Work instruction:
Word for word, transcribe every line from the one holding "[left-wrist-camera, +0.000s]" through the end of the records, but not the pictures.

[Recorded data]
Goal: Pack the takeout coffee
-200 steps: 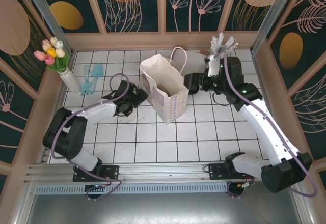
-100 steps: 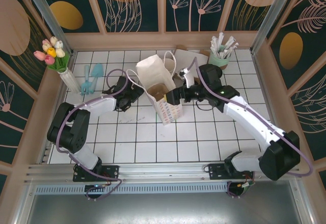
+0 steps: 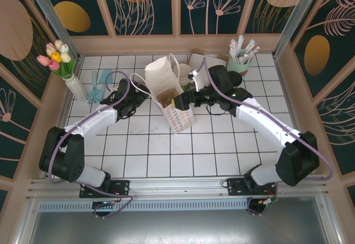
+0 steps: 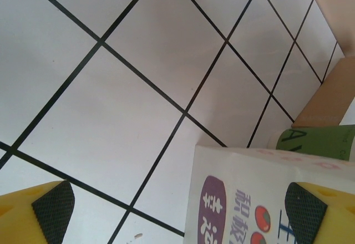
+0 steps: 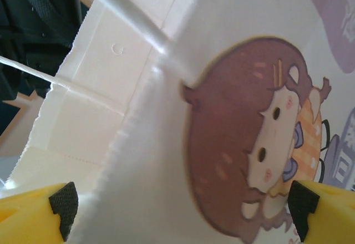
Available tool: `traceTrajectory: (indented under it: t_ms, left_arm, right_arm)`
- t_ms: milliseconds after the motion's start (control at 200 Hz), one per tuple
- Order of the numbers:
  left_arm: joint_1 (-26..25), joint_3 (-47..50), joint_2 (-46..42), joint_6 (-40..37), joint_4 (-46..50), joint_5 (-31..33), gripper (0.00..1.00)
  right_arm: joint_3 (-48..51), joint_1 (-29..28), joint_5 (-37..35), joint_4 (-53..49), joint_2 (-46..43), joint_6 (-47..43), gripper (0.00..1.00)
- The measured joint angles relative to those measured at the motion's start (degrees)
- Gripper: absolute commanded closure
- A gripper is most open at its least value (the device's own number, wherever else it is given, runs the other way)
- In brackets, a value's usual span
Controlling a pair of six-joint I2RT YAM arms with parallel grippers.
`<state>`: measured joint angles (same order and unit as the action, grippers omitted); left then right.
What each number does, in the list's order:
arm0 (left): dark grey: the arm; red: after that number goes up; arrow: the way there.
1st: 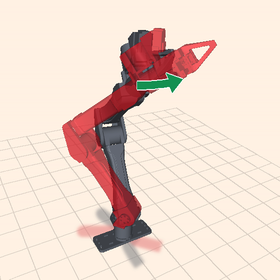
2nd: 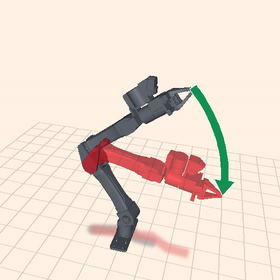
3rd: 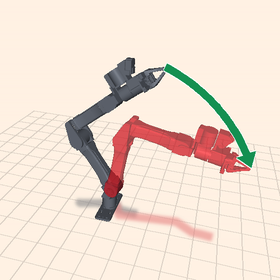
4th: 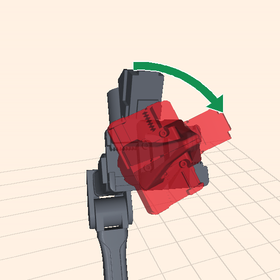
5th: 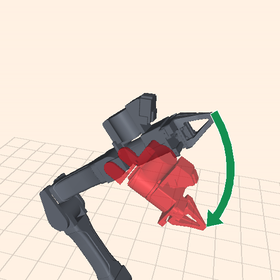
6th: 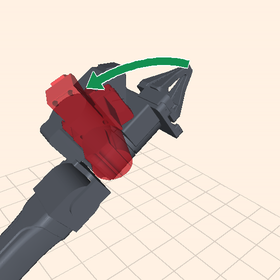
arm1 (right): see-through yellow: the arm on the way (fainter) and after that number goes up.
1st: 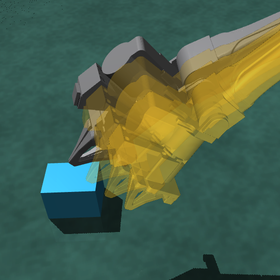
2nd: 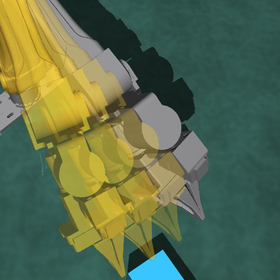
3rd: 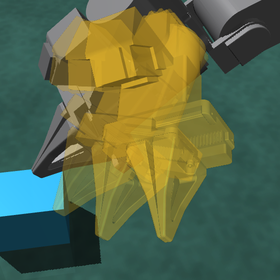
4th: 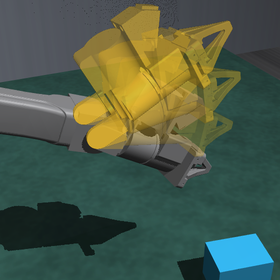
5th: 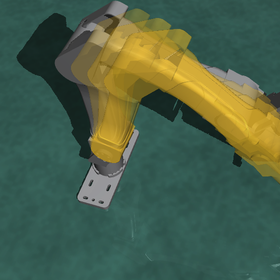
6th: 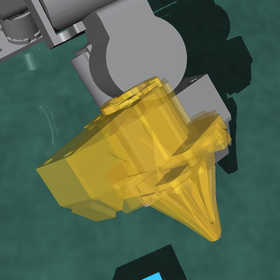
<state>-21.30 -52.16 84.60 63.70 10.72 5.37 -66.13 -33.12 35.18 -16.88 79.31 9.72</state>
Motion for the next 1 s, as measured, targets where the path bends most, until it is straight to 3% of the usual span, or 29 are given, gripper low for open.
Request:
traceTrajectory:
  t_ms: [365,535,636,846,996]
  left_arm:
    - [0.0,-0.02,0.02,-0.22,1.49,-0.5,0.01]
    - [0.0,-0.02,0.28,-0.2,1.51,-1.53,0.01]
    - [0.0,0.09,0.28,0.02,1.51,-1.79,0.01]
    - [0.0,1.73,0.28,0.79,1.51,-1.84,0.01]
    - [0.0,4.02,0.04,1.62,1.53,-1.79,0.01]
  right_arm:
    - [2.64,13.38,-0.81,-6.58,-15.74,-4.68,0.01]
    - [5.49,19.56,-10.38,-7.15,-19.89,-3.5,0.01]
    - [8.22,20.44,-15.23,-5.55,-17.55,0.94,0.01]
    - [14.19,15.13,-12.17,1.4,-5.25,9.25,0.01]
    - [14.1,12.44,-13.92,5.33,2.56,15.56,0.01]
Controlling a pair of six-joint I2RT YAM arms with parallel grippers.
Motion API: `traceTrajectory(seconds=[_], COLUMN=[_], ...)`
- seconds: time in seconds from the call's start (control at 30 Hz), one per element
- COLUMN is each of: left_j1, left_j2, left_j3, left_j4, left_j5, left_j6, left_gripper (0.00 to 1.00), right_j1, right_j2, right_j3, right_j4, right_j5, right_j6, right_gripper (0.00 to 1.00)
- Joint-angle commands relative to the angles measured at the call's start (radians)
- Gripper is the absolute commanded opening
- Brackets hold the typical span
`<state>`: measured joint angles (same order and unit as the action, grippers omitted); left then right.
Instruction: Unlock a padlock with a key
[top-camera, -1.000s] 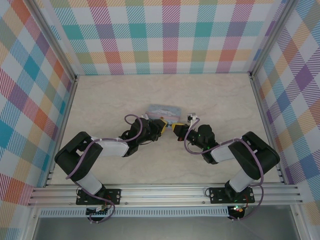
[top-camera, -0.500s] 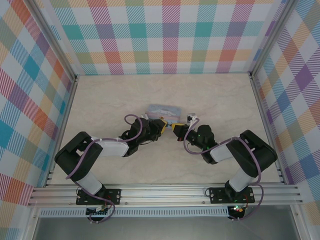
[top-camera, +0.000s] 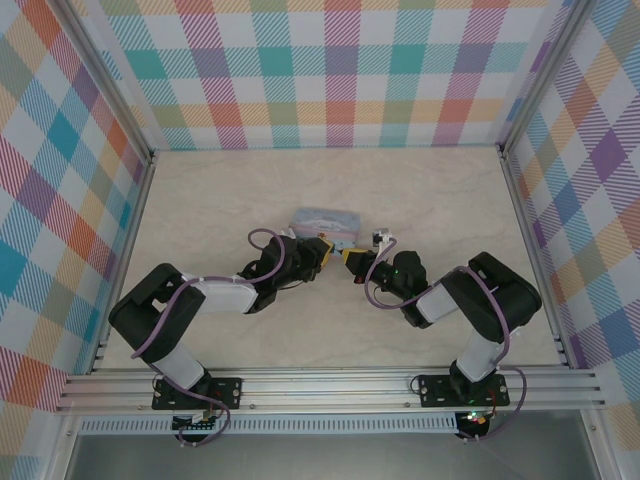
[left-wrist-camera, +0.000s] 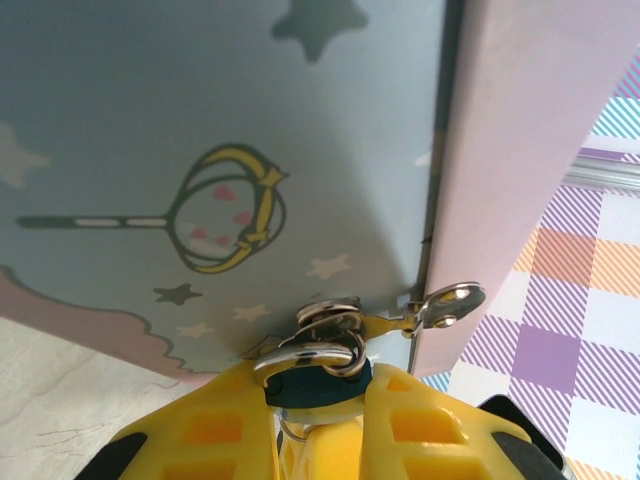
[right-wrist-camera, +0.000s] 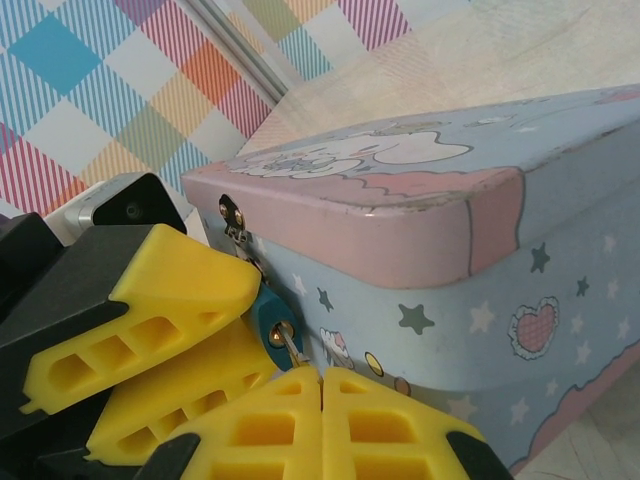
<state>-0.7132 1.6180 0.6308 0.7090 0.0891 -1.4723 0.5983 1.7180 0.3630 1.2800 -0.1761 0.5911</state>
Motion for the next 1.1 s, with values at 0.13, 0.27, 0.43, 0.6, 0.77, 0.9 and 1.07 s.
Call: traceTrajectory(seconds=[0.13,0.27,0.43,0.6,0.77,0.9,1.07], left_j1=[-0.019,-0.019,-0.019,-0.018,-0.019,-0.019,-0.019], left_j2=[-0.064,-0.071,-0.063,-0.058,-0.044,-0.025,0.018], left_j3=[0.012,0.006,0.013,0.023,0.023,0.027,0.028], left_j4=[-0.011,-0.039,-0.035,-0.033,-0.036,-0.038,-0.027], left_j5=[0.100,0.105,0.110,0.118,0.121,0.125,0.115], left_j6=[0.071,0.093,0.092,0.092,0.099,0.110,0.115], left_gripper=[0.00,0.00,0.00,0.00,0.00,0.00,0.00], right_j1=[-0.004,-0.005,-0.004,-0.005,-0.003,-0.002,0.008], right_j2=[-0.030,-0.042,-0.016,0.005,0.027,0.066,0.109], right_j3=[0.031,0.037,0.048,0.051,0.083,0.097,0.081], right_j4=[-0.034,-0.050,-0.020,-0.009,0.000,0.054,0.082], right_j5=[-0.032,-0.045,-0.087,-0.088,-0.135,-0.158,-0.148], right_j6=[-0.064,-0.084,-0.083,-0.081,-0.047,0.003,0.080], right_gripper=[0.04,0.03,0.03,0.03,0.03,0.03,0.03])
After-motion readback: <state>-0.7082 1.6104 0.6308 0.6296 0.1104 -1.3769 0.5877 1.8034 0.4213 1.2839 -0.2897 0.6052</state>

Answer below:
[left-wrist-camera, +0.000s] 
[right-wrist-camera, +0.000s] 
<state>-0.7132 1.6180 0.6308 0.7090 0.0891 -1.4723 0.5983 1.7180 0.3630 1.2800 -0.1761 0.5911</state>
Motion for the next 1.1 s, with values at 0.13, 0.27, 0.43, 0.6, 0.77, 0.9 and 1.07 s.
Call: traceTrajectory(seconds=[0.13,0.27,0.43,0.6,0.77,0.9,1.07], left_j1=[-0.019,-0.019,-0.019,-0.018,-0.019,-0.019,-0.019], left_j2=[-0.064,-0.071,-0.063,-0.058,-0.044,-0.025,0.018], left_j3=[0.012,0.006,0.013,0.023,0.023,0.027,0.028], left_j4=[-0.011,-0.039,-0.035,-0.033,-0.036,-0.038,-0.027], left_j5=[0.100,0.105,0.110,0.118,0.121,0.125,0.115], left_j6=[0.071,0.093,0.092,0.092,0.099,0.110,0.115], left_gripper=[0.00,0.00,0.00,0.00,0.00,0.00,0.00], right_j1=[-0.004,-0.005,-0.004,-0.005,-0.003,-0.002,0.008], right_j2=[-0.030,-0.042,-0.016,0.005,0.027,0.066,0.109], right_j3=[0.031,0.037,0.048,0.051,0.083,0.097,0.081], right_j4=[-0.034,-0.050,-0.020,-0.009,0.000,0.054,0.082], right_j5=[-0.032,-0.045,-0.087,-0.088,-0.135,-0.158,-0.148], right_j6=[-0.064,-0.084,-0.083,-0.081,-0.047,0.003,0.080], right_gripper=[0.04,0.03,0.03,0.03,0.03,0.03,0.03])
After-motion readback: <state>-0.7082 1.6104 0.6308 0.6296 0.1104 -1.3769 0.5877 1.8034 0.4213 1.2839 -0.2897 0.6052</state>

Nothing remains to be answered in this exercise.